Economics had not the purity of some of the physical sciences, but it had the capacity for testing theories and discarding those that did not work. Being the subject that determined the allocation of resources in a society, it was hard to find a student whose approach was not shaped by their political stance, their beliefs about the ways in which a society should function. Most were pragmatists, accepting that sometimes the policies they might have opposed were those that delivered the social goods they desired, but there were also ideologues. In college days there were Marxist-Leninists and Trotskyites, and probably adherents of other shades of hard Left thinking, who rejected empirical evidence. If reality did not correspond to their theory, then rather than adapt the theory, it was the reality that was to be rejected. To try to point out that their ideology was leading them to make the wrong conclusions was to invite accusations of “false consciousness.”

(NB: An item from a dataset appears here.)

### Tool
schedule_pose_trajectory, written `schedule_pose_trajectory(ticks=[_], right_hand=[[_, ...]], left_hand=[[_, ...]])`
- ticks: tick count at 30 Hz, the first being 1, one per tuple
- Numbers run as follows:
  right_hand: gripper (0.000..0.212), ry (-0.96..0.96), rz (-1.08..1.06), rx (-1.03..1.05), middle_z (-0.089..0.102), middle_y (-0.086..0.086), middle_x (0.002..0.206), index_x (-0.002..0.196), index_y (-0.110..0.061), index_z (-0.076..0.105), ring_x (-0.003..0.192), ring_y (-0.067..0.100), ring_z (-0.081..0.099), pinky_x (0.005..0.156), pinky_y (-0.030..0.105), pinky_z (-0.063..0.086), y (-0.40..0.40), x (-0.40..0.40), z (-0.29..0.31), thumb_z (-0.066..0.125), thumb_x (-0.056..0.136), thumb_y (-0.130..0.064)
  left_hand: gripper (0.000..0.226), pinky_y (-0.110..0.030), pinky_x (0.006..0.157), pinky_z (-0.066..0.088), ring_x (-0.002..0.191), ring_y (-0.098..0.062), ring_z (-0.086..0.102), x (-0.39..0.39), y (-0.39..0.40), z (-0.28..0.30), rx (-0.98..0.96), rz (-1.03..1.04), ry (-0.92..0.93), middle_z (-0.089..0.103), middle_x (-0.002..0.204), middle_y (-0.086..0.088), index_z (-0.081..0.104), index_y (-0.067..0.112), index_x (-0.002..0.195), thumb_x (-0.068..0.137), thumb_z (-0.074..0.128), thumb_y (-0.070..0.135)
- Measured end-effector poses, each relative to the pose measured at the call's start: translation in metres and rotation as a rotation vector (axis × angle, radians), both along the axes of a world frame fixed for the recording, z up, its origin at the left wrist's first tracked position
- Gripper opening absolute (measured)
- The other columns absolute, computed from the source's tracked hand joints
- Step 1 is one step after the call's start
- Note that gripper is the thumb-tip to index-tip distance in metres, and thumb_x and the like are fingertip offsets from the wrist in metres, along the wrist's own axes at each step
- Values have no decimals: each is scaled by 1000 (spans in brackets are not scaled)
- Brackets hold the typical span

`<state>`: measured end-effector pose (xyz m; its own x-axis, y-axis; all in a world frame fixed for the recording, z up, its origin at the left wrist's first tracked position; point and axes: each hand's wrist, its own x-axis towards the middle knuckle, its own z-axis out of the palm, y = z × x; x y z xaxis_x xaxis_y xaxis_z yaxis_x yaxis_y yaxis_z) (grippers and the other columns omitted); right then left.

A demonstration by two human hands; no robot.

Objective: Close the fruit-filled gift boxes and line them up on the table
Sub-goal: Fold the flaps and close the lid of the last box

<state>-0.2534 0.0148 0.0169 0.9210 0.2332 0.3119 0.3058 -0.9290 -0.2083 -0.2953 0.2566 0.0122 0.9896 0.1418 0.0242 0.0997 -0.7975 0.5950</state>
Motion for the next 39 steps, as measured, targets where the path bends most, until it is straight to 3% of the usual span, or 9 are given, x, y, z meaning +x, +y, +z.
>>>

As the referendum on marriage equality in Ireland draws close, the religious ideologues seem like the extreme Left of college days. The religious Right prefer to reject empirical evidence in favour of clinging on to their own definitions of reality; their assertions are matters of subjective theological opinion, yet they present them as if they are somehow comparable with scientific truth.
By 1979, the political Left had bought into many of the assumptions that undergirded liberal democracy, even the Trotskyites accepted there was a place for small private enterprises wanting to nationalize only the top “two hundred monopolies.” The religious Right have bought into much that is accepted as a norm in liberal democracy, watch the television evangelists and there will be women among them, something contrary to a strict interpretation of Scripture. It is odd that marriage equality should become the ground where the Right has decided to reject pragmatism, particularly as divorce does not seem a problem for many evangelicals.
The ideologues of the political Left became hardly more than a detail of history in the decades that followed, their rejection of reality leaving them marginalised. The ideologues of the religious Right are likely to share a similar fate.